__Problem to work on__
Look through the data below, and copy each line that carries the word "cutting".

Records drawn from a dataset
------------------------------------------------------------

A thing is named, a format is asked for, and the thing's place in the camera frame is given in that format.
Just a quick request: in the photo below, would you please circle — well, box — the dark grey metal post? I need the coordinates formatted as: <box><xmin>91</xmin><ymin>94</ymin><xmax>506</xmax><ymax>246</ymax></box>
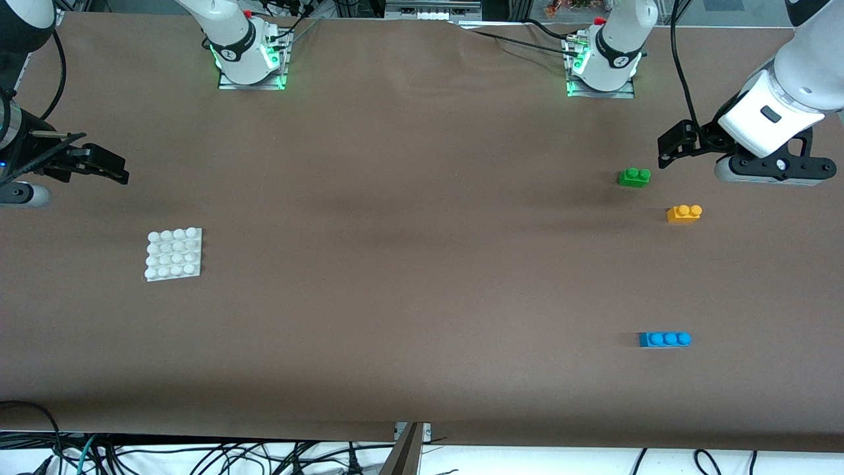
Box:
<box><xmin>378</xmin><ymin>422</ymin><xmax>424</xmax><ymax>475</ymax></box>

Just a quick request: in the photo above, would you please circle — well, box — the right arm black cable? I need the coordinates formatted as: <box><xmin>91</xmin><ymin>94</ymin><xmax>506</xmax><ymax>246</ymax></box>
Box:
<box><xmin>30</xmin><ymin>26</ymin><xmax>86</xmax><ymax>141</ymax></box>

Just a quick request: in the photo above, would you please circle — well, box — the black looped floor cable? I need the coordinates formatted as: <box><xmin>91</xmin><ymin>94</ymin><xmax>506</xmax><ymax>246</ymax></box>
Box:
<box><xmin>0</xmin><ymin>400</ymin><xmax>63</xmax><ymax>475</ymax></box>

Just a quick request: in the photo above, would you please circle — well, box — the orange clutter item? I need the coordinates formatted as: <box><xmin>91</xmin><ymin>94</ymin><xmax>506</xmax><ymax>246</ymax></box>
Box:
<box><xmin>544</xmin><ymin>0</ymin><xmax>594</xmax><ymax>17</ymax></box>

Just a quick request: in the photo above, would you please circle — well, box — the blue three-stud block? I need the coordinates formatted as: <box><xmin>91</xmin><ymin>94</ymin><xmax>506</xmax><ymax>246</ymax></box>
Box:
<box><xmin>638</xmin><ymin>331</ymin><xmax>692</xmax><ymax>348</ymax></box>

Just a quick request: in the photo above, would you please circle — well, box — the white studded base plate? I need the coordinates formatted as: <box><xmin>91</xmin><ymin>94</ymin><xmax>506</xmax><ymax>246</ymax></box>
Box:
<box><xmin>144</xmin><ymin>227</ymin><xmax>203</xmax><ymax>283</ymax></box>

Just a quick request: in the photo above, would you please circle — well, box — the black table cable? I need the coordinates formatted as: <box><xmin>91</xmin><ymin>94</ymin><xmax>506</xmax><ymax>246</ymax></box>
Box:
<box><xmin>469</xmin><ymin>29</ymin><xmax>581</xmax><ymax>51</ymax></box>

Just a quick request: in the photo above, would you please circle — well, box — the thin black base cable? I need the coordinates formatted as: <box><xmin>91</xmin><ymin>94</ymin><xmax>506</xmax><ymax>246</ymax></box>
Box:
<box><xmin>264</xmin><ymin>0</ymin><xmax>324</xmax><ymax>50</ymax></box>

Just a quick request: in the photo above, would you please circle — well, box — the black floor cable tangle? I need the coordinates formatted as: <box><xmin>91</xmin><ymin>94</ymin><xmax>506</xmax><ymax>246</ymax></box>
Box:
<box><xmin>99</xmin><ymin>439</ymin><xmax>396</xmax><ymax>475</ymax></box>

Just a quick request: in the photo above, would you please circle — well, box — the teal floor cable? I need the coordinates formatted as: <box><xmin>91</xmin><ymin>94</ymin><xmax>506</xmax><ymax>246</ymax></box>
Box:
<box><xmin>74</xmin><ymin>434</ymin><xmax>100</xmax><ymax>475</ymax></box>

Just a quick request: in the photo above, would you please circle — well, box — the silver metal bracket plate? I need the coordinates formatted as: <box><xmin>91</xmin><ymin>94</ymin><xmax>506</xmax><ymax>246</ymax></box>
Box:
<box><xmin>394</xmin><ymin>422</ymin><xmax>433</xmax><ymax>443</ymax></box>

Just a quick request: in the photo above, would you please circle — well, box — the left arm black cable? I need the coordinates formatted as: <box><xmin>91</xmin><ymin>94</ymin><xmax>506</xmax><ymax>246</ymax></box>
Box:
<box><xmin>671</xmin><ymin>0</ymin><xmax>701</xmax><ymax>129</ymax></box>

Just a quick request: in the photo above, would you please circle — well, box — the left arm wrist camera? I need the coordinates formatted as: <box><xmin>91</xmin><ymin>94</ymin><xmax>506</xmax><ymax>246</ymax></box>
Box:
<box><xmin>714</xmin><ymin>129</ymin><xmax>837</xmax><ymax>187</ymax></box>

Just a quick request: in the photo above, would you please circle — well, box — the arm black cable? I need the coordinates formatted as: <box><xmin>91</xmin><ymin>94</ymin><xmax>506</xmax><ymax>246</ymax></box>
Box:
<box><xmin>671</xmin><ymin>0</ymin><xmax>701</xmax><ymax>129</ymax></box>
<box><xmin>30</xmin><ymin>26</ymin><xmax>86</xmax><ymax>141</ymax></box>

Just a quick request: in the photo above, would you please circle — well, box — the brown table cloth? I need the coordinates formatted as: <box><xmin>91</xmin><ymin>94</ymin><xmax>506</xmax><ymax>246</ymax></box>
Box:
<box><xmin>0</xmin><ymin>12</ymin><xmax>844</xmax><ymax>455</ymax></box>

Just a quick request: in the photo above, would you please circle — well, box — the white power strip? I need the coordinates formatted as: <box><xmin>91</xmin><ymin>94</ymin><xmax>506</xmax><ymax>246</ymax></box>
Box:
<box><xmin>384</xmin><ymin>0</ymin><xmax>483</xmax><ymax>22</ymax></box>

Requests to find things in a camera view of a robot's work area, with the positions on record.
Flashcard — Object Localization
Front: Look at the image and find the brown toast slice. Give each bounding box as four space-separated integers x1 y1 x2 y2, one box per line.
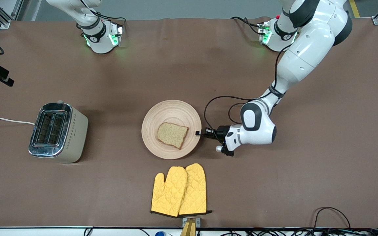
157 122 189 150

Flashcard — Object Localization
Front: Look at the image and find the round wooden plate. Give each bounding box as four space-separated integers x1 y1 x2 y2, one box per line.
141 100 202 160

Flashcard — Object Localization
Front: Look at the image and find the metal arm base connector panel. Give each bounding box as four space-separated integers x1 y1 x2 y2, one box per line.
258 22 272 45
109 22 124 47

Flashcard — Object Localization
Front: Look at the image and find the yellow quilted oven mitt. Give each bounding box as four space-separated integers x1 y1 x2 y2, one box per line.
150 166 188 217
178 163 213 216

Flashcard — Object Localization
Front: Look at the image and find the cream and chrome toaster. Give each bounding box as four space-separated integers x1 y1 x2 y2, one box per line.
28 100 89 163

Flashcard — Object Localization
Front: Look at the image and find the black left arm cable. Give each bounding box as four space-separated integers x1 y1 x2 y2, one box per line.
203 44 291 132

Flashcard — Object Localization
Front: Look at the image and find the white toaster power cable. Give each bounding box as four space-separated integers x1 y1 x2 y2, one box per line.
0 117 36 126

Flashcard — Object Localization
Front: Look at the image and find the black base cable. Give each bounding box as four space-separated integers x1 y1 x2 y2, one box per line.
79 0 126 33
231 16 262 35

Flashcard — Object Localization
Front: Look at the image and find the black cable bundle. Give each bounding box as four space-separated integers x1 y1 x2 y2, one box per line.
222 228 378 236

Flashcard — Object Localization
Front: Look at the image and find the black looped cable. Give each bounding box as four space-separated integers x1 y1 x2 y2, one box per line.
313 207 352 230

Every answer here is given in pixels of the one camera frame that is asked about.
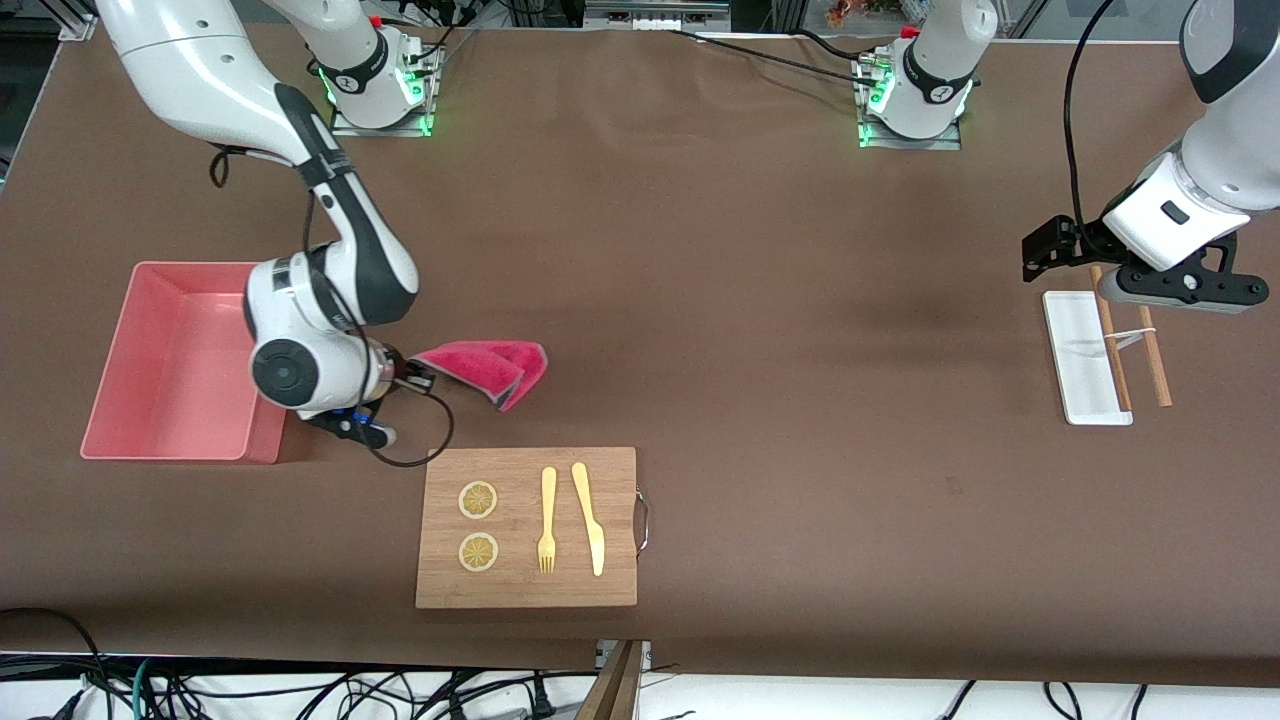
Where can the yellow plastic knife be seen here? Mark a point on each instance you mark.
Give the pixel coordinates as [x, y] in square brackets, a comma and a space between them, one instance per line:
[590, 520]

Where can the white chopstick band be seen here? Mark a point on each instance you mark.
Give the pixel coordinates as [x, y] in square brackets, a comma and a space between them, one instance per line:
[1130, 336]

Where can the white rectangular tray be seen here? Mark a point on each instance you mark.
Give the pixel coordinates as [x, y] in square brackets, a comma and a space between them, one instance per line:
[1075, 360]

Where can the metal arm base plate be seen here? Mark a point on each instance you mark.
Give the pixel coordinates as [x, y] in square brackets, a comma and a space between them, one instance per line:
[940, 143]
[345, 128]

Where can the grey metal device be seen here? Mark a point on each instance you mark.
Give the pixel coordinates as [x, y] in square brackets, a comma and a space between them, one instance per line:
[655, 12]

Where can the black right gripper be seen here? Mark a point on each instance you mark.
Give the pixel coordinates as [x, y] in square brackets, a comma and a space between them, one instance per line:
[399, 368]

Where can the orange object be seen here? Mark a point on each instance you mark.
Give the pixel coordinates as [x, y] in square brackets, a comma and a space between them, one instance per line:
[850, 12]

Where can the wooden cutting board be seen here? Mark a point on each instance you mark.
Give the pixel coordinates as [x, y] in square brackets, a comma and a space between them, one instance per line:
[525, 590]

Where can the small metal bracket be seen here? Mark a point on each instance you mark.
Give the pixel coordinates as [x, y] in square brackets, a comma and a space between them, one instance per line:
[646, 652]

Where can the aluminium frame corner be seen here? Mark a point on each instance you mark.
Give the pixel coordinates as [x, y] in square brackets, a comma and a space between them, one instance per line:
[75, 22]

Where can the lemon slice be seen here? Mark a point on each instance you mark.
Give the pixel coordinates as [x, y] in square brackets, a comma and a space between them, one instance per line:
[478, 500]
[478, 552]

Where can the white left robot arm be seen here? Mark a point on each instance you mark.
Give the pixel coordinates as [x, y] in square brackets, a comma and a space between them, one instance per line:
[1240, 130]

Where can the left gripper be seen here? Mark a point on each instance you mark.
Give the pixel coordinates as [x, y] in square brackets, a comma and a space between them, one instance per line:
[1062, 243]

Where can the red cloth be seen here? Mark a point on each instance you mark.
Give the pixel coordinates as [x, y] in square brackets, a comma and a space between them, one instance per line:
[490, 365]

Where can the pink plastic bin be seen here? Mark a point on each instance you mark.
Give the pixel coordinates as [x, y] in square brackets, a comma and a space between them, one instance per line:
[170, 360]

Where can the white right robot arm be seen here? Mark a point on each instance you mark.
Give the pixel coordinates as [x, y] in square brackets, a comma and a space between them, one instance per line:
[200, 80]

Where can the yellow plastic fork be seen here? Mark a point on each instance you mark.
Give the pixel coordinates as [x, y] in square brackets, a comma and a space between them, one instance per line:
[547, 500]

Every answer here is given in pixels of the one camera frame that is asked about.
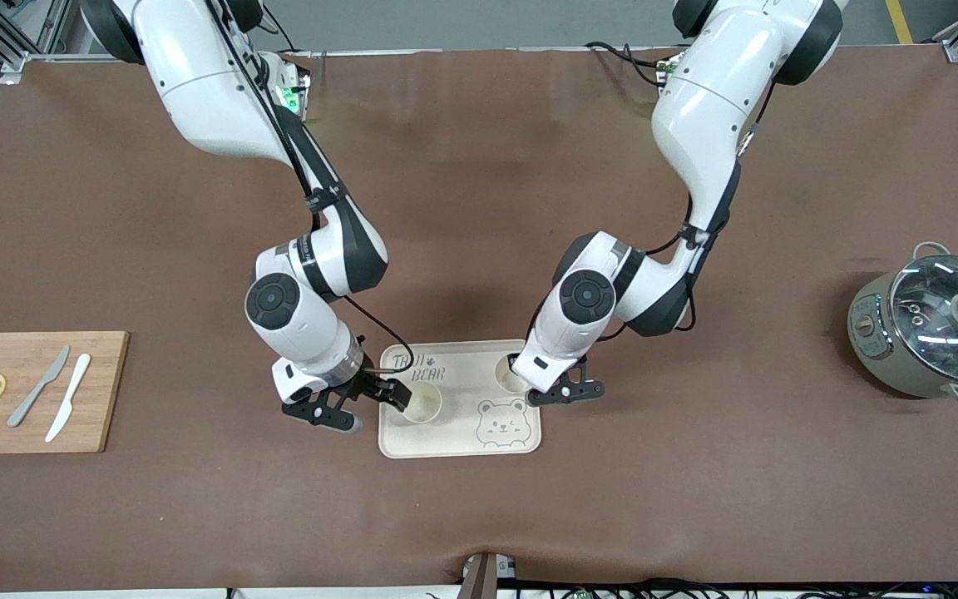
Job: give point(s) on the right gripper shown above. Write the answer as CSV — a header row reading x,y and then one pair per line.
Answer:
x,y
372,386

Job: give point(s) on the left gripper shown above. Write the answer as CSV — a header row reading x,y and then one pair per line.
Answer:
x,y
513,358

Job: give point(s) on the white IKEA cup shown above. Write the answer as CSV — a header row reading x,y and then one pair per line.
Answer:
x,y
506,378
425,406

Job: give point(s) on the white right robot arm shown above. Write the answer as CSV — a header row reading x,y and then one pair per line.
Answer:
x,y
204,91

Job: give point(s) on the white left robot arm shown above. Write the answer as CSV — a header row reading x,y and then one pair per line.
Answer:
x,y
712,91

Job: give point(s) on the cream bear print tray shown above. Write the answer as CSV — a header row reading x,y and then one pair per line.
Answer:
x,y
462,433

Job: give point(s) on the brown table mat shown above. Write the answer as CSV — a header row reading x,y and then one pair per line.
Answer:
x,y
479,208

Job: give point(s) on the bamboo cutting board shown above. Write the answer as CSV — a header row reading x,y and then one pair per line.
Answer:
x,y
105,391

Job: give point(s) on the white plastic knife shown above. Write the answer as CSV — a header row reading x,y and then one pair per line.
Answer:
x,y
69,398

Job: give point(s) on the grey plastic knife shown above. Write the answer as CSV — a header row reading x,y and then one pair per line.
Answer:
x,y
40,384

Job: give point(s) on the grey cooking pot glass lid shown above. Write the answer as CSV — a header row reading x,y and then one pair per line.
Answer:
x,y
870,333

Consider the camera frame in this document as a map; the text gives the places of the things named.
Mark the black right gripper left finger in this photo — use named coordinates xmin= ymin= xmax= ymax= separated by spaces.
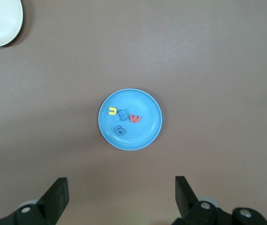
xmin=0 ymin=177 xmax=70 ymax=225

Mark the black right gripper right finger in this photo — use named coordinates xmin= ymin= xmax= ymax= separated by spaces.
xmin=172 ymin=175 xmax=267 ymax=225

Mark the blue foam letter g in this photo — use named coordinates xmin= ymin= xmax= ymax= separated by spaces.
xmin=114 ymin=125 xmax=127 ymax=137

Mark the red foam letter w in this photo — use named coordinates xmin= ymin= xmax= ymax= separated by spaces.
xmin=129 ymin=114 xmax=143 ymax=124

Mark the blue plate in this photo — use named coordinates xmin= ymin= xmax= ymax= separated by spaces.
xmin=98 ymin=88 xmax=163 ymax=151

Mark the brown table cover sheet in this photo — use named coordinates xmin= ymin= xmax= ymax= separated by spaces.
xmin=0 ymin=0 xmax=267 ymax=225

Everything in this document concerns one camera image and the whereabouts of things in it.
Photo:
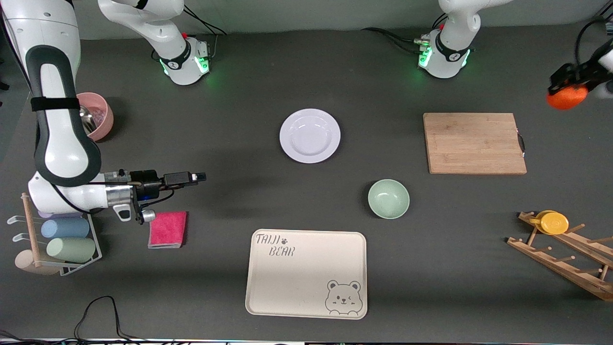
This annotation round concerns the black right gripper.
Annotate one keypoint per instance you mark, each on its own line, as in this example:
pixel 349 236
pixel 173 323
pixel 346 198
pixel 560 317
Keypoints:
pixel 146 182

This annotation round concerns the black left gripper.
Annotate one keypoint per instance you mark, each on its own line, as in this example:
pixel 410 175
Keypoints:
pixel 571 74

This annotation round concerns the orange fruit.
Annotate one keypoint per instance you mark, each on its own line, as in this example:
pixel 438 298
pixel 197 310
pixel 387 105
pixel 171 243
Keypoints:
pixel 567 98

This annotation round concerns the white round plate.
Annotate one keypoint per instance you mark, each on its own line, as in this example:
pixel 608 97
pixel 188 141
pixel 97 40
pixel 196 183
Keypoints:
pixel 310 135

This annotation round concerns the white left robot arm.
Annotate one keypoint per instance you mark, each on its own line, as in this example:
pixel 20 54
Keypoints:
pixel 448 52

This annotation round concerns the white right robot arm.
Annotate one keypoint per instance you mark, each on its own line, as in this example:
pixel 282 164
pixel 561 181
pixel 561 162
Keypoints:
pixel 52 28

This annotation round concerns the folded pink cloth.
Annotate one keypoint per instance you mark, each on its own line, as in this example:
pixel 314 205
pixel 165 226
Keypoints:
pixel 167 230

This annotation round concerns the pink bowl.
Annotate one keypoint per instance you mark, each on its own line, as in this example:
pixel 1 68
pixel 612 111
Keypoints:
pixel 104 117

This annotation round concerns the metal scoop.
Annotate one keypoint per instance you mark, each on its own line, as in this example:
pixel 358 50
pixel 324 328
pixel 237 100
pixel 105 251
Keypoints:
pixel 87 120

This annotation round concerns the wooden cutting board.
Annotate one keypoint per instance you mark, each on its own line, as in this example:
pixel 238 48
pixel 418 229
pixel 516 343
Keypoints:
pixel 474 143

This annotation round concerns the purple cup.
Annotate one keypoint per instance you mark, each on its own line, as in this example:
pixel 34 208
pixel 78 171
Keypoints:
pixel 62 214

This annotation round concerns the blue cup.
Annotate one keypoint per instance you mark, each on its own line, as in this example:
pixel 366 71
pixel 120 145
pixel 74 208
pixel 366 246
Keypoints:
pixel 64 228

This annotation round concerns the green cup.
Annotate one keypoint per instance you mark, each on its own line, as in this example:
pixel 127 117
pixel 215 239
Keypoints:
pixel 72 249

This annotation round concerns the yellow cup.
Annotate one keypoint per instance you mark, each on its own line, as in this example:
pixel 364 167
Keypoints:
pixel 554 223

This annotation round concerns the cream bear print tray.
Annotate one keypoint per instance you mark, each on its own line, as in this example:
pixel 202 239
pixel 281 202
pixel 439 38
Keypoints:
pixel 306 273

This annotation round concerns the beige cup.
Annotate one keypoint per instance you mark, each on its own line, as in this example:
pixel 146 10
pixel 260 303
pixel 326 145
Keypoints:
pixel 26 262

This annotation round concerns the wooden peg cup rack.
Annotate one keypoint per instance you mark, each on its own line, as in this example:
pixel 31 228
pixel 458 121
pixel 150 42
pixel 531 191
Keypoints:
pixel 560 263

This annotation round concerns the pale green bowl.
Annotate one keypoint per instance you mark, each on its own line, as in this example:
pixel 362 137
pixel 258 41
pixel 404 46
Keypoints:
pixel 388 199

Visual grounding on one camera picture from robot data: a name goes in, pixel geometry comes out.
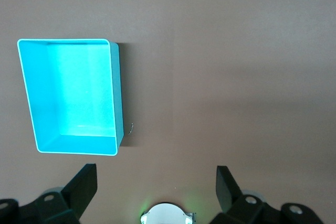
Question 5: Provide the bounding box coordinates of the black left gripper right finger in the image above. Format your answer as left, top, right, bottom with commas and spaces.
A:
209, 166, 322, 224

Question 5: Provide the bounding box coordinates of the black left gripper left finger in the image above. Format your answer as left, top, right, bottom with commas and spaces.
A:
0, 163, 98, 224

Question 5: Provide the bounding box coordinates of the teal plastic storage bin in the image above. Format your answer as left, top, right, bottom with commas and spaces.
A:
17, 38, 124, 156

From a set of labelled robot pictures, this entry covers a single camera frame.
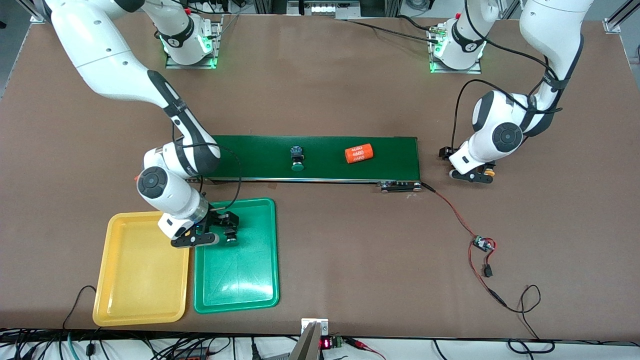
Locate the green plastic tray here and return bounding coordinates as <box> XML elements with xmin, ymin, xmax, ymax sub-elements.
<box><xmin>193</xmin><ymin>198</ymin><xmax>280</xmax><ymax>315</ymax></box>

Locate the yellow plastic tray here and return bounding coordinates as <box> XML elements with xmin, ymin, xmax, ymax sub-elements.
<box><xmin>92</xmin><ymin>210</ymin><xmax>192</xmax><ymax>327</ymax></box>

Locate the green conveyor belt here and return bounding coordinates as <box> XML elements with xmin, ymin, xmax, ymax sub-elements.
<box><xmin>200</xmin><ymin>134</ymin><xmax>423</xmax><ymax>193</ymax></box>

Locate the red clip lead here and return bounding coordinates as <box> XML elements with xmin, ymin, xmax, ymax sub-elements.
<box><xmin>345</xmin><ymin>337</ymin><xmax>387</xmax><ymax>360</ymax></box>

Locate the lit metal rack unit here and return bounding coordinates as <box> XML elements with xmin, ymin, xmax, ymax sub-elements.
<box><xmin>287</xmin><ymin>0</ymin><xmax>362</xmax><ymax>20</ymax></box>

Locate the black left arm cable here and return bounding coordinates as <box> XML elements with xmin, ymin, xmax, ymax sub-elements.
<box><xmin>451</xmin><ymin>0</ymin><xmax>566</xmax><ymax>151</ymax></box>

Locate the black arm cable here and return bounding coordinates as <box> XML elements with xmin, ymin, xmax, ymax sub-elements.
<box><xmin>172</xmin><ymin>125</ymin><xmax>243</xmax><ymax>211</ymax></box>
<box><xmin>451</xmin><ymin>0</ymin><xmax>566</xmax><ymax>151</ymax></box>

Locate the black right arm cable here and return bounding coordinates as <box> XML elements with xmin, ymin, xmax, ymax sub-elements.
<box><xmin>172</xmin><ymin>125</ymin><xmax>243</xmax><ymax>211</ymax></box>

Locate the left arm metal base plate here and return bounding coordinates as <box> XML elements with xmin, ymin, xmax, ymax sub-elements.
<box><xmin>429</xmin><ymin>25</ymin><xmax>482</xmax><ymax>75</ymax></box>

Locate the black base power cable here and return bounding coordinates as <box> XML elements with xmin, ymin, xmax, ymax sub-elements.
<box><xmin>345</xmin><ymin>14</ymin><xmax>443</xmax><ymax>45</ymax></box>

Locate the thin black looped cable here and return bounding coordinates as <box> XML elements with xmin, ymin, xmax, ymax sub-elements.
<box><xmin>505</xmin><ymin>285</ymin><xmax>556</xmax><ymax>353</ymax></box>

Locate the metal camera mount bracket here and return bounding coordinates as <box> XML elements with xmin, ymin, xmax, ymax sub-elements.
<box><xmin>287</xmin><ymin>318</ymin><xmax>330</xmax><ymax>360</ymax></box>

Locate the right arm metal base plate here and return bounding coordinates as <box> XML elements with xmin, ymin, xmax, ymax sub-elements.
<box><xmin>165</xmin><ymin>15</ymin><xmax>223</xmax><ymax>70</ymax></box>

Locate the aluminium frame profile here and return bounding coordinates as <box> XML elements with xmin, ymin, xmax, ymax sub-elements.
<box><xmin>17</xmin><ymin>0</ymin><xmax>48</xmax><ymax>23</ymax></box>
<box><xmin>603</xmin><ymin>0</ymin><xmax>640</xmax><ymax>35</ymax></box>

------------------------------------------------------------

__Output of the exercise__
Where can the wooden cutting board be seen here? Mark a point on each instance you mark.
Job: give point(s) on the bamboo cutting board shown above. Write the answer as CSV — a header row reading x,y and then one pair per line.
This annotation round concerns the wooden cutting board.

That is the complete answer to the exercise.